From 8cac2b9a7204b57125a8718049519b091a98846c Mon Sep 17 00:00:00 2001
From: Max Bergfelt <max.bergfelt@arm.com>
Date: Fri, 2 May 2025 10:00:30 +0200
Subject: [PATCH] MLBEDSW-10749: MakeMemCopy and MakeTransposeOp tensor dtype
 correction

Fixed incorrect usage of SchedulerConnection dtype in MakeTransposeOp function for creating Transpose OP's for Depthwise Conv2D decomposition. Also reworked MakeMemCopy function in a similar way.

Change-Id: I4858b8810840a6082afcc0859a997d04a0fac60b
Signed-off-by: Max Bergfelt <max.bergfelt@arm.com>
---
 ethosu/regor/compiler/scheduler_decompose.cpp | 44 +++++++------------
 1 file changed, 17 insertions(+), 27 deletions(-)
diff --git a/ethosu/regor/compiler/scheduler_decompose.cpp b/ethosu/regor/compiler/scheduler_decompose.cpp
index c2ae7462..09e7b7be 100644
--- a/ethosu/regor/compiler/scheduler_decompose.cpp
+++ b/ethosu/regor/compiler/scheduler_decompose.cpp
@@ -56,33 +56,27 @@ static std::unique_ptr<SchedulerOperation> MakeMemCopy(const std::shared_ptr<Sch
 
     op->SetKernel(Kernel::UnitKernel());
 
-    auto ofmConn = op->AddOutput(TensorUsage::OFM);
-    ofmConn->tensor = dest;
+    auto ofmConn = op->ConnectOutput(TensorUsage::OFM, dest);
+    ofmConn->shape = Shape::PadAxes(dest->storageShape, 4, 1);
     if ( ofmSlice ) ofmConn->slice = *ofmSlice;
     if ( ofmConn->Type() == DataType::Int64 )

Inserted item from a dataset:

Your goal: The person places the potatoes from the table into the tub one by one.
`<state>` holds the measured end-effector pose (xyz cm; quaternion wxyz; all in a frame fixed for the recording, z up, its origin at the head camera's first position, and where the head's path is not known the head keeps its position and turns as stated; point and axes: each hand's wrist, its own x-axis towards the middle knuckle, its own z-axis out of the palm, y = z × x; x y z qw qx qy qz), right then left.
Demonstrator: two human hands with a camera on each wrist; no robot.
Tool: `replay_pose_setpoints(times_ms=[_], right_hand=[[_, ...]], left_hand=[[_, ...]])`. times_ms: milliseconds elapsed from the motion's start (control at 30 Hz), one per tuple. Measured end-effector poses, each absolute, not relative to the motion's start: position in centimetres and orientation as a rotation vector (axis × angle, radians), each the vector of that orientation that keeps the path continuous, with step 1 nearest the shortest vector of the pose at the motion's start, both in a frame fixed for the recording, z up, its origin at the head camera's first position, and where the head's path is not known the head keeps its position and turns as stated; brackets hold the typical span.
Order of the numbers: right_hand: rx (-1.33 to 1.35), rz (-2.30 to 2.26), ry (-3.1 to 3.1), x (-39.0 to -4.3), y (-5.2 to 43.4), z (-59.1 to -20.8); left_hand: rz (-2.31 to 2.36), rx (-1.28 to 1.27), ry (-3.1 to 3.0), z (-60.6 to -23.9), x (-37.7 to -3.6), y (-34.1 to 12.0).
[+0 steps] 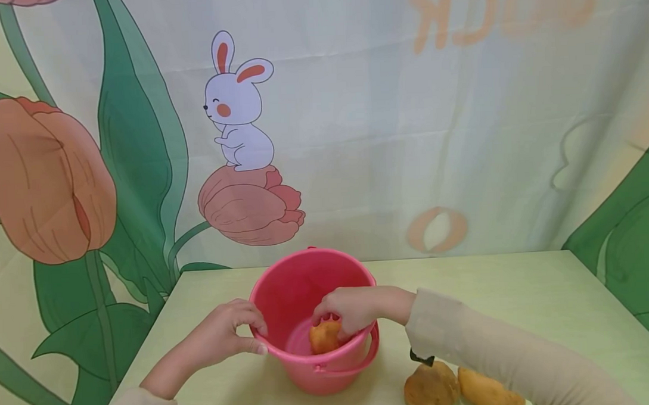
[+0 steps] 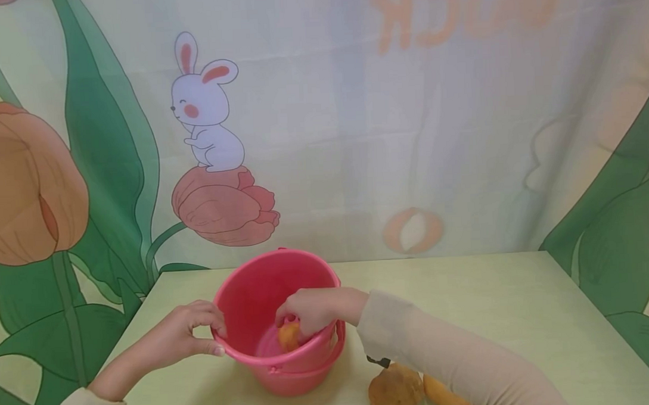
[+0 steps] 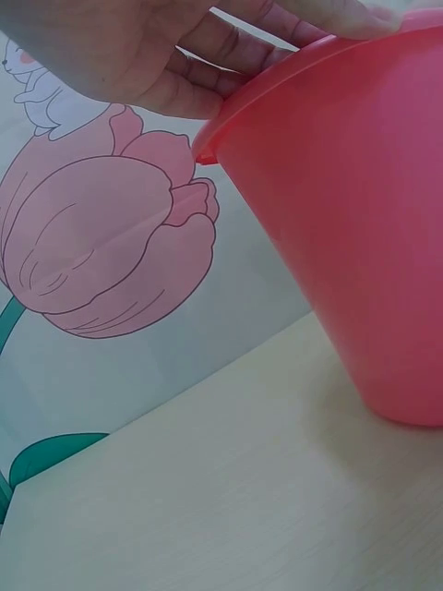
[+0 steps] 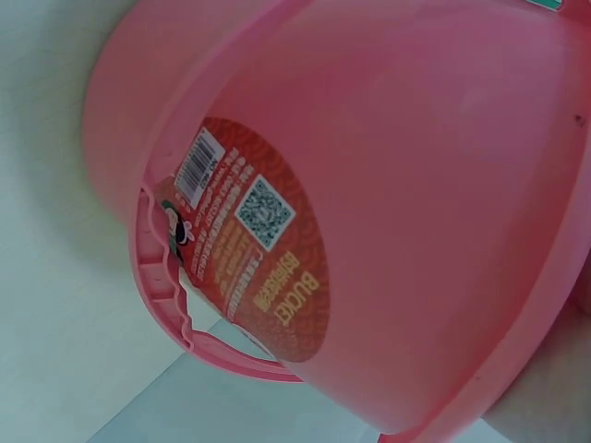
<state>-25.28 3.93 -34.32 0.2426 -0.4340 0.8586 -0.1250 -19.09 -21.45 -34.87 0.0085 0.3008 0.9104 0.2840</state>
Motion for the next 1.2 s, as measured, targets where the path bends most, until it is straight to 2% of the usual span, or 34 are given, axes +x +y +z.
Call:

-    {  // Copy int64 data as int32 data with 2 x C by cloning destination tensor
-        ofmConn->tensor = std::make_shared<SchedulerTensor>(*dest);
+    {  // Copy int64 data as int32 data with 2 x C
         ofmConn->SetType(DataType::Int32);
-        ofmConn->tensor->storageShape = dest->storageShape.WithDepth(2 * dest->storageShape.Depth());
-        ofmConn->tensor->producers.clear();
+        ofmConn->shape = ofmConn->shape.WithDepth(2 * ofmConn->shape.Depth());
         if ( ofmSlice )
         {
             ofmConn->slice.offset = ofmSlice->offset.WithDepth(2 * ofmSlice->offset.Depth());
             ofmConn->slice.shape = ofmSlice->shape.WithDepth(2 * ofmSlice->shape.Depth());
         }
     }
-    ofmConn->shape = Shape::PadAxes(ofmConn->tensor->storageShape, 4, 1);
-    ofmConn->tensor->producers.push_back(op.get());
 
     auto ifmConn = op->ConnectInput(TensorUsage::IFM, source);
-    assert(ifmConn->Type() == ofmConn->Type());
     if ( ifmConn->Type() == DataType::Int64 )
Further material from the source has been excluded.